The U.S. is ready to step in to prevent Russia from selling advanced fighter jets to Iran.
In a statement issued Wednesday, State Department spokesman Mark Toner told The Washington Free Beacon that Washington is opposed to Moscow selling advanced Sukhoi Su-30SM warplanes to Tehran. The U.S. claims such a sale would violate the United Nations Security Council Resolution governing last year’s nuclear agreement between Iran and various Western powers.
“In terms of the specific reports about the proposed sale of the Sukhoi Su-30SM multi-role fighter jets, for example, we would almost certainly veto such a sale, as provision of such equipment to Iran would further exacerbate existing tensions in the region,” Toner told the Free Beacon.
U.N. Security Council Resolution 2231 “prohibits the sale to Iran of specified categories of conventional arms as defined for the purposes of the U.N. Register of Conventional Arms, without approval in advance on a case-by-case basis by the U.N. Security Council,” he added.
That “includes the Su-30SM fighter,” according to Toner.
The warplane, which was part of Moscow’s arsenal in its aggressive air campaign in Syria, is comparable to the American F-15E Strike Eagle fighter-bomber.
Russia’s uptick in arms sales to Iran in the wake of the nuclear deal, and to other countries including China, has caused serious consternation in Washington. The Obama administration views the moves as part of President Vladimir Putin’s scheme to make Russia a superpower again, as well as a way to fill the Kremlin’s coffers after years of international economic sanctions and recent low oil prices.
For now, it seems, the State Department is not taking issue with Russia’s separate deal with Iran for the S-300 air defense missile system. The countries signed an $800 million contract in 2007 for the supply of five air-to-ground missile systems, but the transaction was frozen in 2010 due to U.N. sanctions.

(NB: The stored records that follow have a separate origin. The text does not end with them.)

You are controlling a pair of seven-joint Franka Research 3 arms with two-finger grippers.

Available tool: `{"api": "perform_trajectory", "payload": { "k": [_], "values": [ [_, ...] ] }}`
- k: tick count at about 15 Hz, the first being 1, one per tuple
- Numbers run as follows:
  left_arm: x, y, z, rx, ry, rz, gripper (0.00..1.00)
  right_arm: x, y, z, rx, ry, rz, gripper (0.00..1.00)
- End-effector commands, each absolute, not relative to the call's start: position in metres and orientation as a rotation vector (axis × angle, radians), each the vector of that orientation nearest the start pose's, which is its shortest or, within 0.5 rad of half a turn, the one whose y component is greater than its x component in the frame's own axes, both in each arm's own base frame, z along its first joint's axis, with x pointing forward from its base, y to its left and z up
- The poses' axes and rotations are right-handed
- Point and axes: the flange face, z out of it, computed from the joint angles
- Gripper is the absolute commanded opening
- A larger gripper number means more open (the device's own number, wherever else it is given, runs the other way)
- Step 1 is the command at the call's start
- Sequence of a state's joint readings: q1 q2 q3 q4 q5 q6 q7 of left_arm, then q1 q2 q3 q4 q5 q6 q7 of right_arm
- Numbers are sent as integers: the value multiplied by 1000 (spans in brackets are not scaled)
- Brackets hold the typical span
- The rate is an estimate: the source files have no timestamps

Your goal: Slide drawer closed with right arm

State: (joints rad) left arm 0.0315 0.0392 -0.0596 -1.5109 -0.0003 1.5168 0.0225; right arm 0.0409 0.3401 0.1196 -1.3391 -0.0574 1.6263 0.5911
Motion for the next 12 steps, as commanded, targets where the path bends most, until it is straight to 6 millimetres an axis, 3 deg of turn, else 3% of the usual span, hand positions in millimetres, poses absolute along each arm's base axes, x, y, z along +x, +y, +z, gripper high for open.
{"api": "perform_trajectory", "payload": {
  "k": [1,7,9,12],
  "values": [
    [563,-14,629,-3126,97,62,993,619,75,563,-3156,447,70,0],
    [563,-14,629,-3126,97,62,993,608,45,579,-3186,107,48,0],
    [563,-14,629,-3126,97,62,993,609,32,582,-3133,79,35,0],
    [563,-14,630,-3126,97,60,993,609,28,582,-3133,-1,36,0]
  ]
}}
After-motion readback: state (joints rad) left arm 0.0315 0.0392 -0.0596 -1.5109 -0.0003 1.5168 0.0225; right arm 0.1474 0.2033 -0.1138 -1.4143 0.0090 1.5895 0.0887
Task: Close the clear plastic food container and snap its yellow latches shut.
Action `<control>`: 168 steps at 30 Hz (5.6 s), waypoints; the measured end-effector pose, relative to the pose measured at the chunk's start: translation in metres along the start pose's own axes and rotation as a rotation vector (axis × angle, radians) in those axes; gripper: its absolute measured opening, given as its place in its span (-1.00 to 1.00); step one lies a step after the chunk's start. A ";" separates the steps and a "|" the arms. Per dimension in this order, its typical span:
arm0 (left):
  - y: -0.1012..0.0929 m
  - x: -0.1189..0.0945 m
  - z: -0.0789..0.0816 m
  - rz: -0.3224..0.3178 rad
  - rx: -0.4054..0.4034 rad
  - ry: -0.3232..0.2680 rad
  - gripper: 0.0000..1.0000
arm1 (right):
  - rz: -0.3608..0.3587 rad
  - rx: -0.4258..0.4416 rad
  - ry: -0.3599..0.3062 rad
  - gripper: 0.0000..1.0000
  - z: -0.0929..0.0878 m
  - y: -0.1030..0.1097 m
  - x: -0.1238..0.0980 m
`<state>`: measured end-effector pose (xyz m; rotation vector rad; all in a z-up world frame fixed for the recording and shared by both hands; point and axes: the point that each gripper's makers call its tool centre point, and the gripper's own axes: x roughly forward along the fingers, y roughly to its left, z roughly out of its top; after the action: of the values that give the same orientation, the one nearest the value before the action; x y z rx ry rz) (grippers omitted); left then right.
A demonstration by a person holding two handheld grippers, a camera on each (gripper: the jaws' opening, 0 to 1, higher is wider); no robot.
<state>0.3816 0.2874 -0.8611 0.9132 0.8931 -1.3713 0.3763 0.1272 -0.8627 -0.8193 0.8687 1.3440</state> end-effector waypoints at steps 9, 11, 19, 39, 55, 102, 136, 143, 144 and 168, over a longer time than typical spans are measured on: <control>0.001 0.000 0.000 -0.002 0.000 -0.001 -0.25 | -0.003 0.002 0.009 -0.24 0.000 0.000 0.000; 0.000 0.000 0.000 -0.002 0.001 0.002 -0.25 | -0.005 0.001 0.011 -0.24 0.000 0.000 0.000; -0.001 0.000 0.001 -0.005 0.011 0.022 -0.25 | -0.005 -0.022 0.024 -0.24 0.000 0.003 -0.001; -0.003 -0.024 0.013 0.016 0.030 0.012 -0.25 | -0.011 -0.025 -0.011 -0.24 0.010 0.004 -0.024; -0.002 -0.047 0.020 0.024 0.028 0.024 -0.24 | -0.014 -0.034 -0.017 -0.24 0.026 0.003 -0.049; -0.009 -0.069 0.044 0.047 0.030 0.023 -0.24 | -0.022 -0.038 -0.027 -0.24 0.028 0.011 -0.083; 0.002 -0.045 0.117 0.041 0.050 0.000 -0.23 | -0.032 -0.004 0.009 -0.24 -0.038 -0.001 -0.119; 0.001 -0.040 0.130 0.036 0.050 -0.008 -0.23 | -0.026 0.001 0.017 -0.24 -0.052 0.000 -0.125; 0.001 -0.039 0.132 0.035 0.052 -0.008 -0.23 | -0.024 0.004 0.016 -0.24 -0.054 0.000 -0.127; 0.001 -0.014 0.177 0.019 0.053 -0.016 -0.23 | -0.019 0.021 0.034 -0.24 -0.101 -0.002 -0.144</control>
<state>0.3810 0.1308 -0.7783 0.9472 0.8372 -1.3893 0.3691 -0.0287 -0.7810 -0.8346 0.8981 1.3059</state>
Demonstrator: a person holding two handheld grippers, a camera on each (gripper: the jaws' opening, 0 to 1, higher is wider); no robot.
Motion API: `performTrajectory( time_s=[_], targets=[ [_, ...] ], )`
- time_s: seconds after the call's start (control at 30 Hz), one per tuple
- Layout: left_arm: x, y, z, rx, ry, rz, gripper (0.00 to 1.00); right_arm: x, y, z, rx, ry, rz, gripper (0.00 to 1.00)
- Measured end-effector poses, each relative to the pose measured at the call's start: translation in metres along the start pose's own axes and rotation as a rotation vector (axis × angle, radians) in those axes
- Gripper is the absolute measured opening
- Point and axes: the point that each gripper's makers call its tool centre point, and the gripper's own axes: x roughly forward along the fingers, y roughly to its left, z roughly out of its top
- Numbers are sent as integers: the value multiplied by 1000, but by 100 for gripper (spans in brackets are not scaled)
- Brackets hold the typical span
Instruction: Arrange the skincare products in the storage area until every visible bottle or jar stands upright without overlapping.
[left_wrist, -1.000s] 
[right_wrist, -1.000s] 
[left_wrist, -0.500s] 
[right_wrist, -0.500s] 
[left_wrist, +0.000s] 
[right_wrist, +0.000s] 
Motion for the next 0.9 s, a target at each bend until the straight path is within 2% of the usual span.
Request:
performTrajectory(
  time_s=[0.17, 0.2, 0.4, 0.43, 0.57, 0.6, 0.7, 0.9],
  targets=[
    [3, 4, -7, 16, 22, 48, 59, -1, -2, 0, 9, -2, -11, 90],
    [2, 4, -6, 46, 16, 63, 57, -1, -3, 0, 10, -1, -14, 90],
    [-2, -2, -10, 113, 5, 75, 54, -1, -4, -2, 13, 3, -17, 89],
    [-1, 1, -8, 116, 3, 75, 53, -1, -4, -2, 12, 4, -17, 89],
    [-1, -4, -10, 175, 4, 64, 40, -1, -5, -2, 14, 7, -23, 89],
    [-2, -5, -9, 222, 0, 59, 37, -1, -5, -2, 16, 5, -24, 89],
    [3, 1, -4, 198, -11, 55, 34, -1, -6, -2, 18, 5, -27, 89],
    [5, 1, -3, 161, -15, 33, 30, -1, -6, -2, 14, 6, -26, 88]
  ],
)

Putin approved delivery of the air defense missile system in April 2015. The sale is permitted under existing U.N. resolutions because it is considered defensive, according to the State Department.
As for the fighter jets, since the U.N. resolution pertaining to the deal does include prohibitions on arms sales to and from Iran, the U.S. would likely have to call for a vote in the Security Council to specifically block the transaction.
Such diplomatic maneuvering would do nothing to improve the frosty relationship that has existed between Washington and Moscow ever since the Kremlin annexed the Crimean peninsula in early 2014.
It’s also unclear if a Security Council vote would go Washington’s way. Other countries that were part of the nuclear agreement negotiations -- like China, already a buyer of Russian military hardware -- are eager to do more business with Iran, which wants to boost its military capability after decades of sanctions. Beijing might side with Russia in order to facilitate arms deals of its own in the future.